In addition, the selection of ligands is of great importance for the construction of HMOFs. To date, only few smaller types of ligands, such as carbonyl, CN⁻, and N(CN)²⁻,^1,10 have been used to build functional HMOFs. Based on the these discussions, a new bifunctional N,O-containing 2-(1H-tetrazol-5-yl)terephthalic acid (H₂L) ligand was designed to produce new HMOFs with high porosity. Herein, two new monometallic MOFs, namely {[Zn_1.5L(NMP)(H₂O)]·H₂O}_n (1) and {[Pb₂L₂(H₂O)₂]·H₂O}_n (2), were synthesized for the first time and showed 3D densely packed frameworks. Then, a new porous Pb–Zn HMOF, namely {[PbZn_0.5L(H₂O)]·0.5NMP·H₂O}_n (3), was produced by combining Pb(II) and Zn(II) ions with H₂L via a reaction. Compared with the MOFs 1 and 2, the HMOF 3 is a 3D porous framework with 1D open channels modified by Lewis basic sites (LBSs, exposed N atoms) and Lewis acidic sites (LASs, unsaturated bimetallic sites) and has high stability in a boiling water and acid/base environment. As a result, the HMOF 3 can be explored as an extraordinary catalyst for CO₂ fixation under ambient temperature and pressure conditions. Furthermore, fine color regulations were realized by doping different metal ions into these MOFs; that is, the MOFs 1 and 2 showed a relatively strong single blue and weak yellow emission, respectively, whereas the HMOF 3 exhibited a near white emission when applied in photoemitters.

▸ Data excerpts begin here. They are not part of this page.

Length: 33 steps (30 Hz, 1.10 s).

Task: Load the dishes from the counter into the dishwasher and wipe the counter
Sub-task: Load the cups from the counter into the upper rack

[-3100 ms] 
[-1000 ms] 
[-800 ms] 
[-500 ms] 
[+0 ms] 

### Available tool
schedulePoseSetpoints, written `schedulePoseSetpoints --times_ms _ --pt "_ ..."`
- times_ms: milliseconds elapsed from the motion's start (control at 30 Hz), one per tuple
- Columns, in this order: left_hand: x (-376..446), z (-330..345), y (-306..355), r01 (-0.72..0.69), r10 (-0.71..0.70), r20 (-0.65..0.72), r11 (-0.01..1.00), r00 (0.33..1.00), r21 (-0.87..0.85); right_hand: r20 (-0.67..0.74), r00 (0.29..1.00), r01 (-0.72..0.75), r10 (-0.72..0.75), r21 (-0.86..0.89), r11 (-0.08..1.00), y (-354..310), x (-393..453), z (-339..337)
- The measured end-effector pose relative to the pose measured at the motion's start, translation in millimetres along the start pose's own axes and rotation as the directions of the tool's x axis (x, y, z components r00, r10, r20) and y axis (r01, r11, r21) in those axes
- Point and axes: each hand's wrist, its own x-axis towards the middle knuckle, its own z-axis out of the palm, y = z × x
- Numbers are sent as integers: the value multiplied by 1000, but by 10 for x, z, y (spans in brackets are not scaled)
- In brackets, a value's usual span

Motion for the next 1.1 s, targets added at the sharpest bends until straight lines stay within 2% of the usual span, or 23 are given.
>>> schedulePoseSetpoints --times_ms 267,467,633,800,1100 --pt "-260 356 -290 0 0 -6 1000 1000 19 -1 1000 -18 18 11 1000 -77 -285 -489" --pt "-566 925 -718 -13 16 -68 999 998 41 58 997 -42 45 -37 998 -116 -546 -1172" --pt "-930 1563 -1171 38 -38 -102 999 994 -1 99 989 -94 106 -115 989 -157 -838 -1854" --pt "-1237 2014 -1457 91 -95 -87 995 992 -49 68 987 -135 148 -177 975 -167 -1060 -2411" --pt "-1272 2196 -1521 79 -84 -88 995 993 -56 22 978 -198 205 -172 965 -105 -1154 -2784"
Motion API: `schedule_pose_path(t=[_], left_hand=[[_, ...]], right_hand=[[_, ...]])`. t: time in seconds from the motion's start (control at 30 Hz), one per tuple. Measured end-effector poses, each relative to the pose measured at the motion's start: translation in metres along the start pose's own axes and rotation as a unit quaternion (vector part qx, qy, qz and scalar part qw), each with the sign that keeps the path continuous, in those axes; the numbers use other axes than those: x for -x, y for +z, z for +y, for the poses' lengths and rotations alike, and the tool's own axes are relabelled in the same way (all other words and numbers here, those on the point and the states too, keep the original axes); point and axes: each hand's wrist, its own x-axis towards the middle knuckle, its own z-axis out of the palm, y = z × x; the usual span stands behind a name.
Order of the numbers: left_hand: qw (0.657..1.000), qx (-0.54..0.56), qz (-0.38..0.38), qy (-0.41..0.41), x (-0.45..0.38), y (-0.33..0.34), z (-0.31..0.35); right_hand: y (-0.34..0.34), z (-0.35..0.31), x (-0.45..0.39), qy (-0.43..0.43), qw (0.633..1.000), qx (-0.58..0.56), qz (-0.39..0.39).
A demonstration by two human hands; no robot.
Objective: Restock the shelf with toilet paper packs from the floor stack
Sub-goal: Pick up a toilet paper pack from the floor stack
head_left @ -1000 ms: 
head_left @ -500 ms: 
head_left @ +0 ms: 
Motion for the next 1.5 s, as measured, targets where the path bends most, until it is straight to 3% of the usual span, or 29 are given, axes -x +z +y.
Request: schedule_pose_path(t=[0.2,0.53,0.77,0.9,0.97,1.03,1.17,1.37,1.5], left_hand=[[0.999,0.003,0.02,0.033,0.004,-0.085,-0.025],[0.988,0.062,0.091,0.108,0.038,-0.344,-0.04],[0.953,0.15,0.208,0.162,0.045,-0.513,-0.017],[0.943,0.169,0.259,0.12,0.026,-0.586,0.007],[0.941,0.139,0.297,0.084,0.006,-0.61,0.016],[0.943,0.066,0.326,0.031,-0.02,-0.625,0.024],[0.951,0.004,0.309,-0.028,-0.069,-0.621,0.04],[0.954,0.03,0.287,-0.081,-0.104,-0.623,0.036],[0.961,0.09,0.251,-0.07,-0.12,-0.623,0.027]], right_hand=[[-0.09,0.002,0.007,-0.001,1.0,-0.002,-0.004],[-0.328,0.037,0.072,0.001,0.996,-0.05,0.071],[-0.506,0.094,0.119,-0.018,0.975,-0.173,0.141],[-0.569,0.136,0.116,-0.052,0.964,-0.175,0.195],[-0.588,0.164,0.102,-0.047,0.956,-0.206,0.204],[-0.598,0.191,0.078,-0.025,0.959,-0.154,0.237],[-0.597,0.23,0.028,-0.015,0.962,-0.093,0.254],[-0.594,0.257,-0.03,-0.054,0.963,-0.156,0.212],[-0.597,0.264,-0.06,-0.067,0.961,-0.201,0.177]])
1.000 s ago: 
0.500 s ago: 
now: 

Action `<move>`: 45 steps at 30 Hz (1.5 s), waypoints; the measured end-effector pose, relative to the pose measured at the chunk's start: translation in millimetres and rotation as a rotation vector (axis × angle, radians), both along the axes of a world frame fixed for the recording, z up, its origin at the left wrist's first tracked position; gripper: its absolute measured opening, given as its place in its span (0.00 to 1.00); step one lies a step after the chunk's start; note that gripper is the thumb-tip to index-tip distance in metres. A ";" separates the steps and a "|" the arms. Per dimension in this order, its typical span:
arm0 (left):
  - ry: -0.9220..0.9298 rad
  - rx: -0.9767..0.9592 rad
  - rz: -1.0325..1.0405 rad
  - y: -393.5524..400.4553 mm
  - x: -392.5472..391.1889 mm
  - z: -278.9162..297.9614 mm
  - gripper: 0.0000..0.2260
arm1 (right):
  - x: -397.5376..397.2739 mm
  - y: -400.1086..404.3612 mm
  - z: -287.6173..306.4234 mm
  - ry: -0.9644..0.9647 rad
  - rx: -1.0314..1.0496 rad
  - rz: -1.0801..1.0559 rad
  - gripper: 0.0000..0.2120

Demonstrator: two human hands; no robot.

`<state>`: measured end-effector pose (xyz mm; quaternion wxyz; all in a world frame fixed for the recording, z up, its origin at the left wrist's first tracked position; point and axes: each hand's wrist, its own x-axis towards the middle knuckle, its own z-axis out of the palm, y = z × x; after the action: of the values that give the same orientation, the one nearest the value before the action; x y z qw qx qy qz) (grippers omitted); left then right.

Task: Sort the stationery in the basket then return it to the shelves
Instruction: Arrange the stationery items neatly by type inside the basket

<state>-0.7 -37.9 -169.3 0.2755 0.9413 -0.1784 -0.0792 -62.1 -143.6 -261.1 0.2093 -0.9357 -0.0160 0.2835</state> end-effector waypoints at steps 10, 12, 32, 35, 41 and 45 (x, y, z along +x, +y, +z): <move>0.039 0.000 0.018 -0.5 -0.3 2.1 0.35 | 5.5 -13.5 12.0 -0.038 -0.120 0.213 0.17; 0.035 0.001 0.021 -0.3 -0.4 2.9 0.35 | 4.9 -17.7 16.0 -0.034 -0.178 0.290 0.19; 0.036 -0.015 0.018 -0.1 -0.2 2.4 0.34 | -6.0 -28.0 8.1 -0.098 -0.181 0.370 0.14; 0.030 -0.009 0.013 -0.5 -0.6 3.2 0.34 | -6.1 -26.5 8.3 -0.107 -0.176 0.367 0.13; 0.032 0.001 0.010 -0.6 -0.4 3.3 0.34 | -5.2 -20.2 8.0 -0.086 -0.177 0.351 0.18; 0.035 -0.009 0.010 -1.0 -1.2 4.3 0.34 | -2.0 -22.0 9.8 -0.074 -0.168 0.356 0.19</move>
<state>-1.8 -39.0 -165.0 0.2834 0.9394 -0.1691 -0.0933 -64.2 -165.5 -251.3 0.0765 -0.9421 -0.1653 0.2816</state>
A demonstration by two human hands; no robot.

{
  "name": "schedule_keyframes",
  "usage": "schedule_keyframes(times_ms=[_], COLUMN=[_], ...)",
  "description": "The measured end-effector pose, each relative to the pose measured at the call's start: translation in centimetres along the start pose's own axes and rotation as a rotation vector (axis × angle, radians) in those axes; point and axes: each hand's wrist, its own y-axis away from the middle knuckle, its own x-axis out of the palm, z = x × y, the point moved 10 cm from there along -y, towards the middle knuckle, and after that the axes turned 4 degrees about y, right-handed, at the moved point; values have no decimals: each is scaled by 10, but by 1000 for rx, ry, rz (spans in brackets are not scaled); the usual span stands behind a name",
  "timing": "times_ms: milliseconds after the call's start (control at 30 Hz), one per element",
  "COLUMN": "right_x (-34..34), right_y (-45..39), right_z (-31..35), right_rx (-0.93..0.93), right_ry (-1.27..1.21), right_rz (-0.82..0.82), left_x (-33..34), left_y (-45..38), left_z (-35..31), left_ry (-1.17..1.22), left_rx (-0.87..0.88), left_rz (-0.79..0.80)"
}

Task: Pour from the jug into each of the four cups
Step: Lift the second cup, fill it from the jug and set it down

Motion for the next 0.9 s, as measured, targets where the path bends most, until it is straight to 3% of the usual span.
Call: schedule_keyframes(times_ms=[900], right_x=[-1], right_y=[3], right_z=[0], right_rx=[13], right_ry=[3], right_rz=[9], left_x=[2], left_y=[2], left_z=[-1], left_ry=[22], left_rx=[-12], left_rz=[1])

The solvothermal reactions of Zn(II)/Pb(II) ions with the H₂L ligand afforded the monometallic MOFs 1 and 2, whereas the HMOF 3 was directly obtained by a one-pot reaction of Pb(II) and Zn(II) ions at an equal molar ratio with H₂L (Scheme 1). Note that the HMOF 3 cannot be synthesized by a stepwise construction strategy; this may be due to the existence of strong coordination bonds in the MOFs 1 and 2, and it is thus difficult to break the original bonds and form new bonds during the reaction. The MOF 1 crystallizes in a monoclinic crystal system with the P2(1)/n space group. X-ray single-crystal structure determination revealed that the basic unit of the MOF 1 comprises one Zn1(II) and half Zn2(II) ions (100 and 50% site occupancies, respectively), one L²⁻, one coordinated NMP molecule, one H₂O molecule, and one guest H₂O molecule (Fig. 1a). Zn1(II) is four-coordinated by three O atoms and one N atom in a distorted tetrahedral fashion, and the six-coordinated Zn2(II) ion adopts distorted octahedral coordination geometries. The carboxylates of L²⁻ are coordinated with the Zn(II) ions in η¹:η⁰, η¹:η¹:μ₂ coordination fashions (Fig. S1a, ESI†). Moreover, 1D pores formed by [Zn₆(L)₆(NMP)₂] exist in 1 (Fig. S1b, ESI†). The coordinated NMP molecules remain in the middle of the pores. Along the a-axis, these 1D pores are extended by L²⁻ into a 3D framework loaded with H₂O molecules (Fig. S1c, ESI†). In addition, this 3D framework can form a rare tri-nodal (2,3,4)-connected ins topological net with the symbol (6³)(6⁵·8) (Fig. S1d, ESI†).¹¹

Scheme 1 The synthetic route of the MOFs 1–2 and HMOF 3.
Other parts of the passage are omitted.